Whilst on the subject of Khosla Ka Ghosla, did you expect it to be such a huge success amongst both audiences and critics?

No, honestly with both Monsoon Wedding and Khosla Ka Ghosla I didn’t have such expectations of the film doing so well because we were making small films. But what I feel worked was the honesty in which both films were made, and at the end of the day they were both very entertaining films as well as saying something. That is the kind of cinema I’d like to always be associated with, the kind that entertain but also say something, a message at the same time.

Is there a particular one you particularly enjoy?

Well I enjoy all kinds of films. Comedy, of course, one does enjoy. The thing is that it’s harder but it’s enjoyable if you get it right. Drama is much more intense and drains you out a lot more. They all have their pros and cons.

Prior to films you did theatre. Has that enhanced you skills on screen?

I did theatre as well as that I attended acting school. All of these experiences do help in creating a character. All such experience do help but of course at the end of day there is certain amount of talent required that you either have or don’t. But at the end of the day all this teaches you how to look at a script and create a character.

To you what makes a great performance? What do you think you need to do to say to yourself that you’ve done your job well?

I think honesty is the make element of a great performance and also not pandering to the audience. Take Naseerudin Shah for example, an actor I hold in great regard. He is always so truthful in his performance and never theatrical. There is big difference in being truthful and being theatrical. I feel a truthful performance stays longer.

It’s no secret that you’re an avid photographer, so say for example you were torn between the two professions, photography and acting, which one would you choose?

Well, if I were given a choice between the two professions I’d definitely opt for acting because not only is it my first love but it feeds me (laughs). It also feeds my photography which is a very expensive passion and hobby. So definitely acting because I do have to pay the bills at the end of the day!

This year what can we expect from you on the screen in terms of projects?

I’ve got Sanjay Gupta’s Alibaug and a small but fantastic role in Karan Johar’s My Name is Khan. Releasing soon there is The World Unseen which was shot in South Africa and has released in America and Canada. Now it will release in India and Europe and possibly reach Australia. It’s something a little different, it is in English. It stars alongside me Lisa Ray and Indian-American actress Sheetal Seth.

Speaking of different films do you feel that in the 21st Century Indian audiences are more receptive to different styles of film and variety on screen?

Definitely, especially in India we’ve seen the rise of multiplexes, small cinemas which showcase a variety of films and so the audience has been cultivated to want to see a variety of styles in cinema and look forward to different styles of films.

Rapid Fire:

Favourite actor?

Naseerudin Shah

Favourite director?

Worked with: Mira Nair & Dibakar Banarjee. People I want to work with: Karan Johar, Sanjay Gupta (both I am working with now) apart from them, many, Nagesh Kukunoor, Ashutosh Gowarikar, Vidhu Vinod Chopra, Farhan Akhtar. There are so many talented, young directors today in the industry!

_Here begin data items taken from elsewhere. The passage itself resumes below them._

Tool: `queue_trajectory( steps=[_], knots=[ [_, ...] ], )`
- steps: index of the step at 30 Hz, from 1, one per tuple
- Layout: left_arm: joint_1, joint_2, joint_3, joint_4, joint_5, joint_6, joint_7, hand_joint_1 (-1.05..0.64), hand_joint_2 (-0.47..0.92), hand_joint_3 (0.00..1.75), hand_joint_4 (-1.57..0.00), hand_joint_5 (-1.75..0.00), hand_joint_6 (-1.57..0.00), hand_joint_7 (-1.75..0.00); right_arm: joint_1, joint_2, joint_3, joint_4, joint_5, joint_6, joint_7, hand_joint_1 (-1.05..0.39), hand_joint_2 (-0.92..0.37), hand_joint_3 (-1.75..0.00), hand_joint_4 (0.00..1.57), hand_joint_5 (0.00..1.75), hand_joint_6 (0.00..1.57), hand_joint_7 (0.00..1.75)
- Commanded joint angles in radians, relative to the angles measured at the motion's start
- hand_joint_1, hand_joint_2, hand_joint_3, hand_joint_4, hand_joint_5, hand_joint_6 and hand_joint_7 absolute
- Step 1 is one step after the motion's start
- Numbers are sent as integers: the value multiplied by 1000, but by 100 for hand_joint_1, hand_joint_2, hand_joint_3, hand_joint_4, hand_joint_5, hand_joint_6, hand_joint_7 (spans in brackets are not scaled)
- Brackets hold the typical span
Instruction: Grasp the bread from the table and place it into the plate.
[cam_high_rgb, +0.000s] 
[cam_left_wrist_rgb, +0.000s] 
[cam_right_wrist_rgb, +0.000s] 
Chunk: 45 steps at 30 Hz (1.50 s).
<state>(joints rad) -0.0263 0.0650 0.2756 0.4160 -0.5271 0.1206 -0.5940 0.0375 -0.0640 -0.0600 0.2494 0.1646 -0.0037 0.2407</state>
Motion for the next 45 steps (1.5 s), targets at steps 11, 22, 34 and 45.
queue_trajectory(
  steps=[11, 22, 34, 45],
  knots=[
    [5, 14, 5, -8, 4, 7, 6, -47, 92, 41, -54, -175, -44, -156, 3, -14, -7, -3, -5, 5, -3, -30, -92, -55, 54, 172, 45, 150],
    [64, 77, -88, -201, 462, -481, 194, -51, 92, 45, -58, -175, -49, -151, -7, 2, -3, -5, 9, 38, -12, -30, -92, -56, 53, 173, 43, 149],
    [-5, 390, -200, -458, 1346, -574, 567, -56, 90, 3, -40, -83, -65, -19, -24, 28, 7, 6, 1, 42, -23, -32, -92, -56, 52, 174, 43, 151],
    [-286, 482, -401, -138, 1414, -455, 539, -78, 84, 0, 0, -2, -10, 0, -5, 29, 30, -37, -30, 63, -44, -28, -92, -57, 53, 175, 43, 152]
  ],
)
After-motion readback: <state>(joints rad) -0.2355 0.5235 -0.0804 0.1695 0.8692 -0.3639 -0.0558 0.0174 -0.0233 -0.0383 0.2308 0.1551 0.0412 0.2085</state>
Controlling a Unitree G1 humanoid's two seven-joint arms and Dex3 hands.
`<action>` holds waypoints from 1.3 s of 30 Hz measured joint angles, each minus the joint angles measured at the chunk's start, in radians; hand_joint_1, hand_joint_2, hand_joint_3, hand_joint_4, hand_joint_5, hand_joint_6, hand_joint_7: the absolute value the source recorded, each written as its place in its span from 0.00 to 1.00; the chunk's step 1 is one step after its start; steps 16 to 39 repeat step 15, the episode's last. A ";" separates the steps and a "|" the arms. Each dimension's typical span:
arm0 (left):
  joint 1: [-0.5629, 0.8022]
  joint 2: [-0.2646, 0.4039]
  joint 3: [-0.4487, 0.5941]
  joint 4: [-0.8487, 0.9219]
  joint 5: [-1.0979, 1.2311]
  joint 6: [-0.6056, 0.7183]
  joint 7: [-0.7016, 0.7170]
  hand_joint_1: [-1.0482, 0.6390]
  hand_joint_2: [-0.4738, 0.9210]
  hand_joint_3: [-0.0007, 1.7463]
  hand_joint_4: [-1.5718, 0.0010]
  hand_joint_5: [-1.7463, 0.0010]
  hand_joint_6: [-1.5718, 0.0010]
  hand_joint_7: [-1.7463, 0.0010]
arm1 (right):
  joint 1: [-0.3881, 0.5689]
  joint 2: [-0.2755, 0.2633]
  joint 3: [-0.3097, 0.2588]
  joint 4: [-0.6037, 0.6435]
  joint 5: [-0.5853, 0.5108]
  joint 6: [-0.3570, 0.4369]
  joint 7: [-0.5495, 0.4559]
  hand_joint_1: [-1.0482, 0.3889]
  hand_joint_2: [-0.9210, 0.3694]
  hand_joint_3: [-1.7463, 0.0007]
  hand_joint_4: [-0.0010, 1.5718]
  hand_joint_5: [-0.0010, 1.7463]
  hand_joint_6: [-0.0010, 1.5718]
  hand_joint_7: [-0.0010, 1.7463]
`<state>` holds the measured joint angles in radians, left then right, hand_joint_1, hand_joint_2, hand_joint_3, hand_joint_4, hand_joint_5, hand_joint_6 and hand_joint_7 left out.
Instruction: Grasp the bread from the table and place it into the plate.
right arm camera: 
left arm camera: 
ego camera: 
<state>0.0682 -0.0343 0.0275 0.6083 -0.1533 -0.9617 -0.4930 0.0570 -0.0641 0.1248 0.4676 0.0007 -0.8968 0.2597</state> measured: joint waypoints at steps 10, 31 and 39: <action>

What role would you like to recreate?
I think I’d like to do Brave Heart, one of my favourite movies and roles.

Favourite film?

Worked in: Khosla Ka Ghosla. All time favourite: Jaane Bhi Do Yaaron

With such honesty and dedication, one simply cannot imagine success not tapping your door at every step of this rollicking roller coaster ride. As Parvin embarks on another ambitious journey to entertain in the year 2009, BollySpice wishes him all the very best for this noble journey and we simply cannot wait for him to once again take our breath away with his trademark powerhouse performances!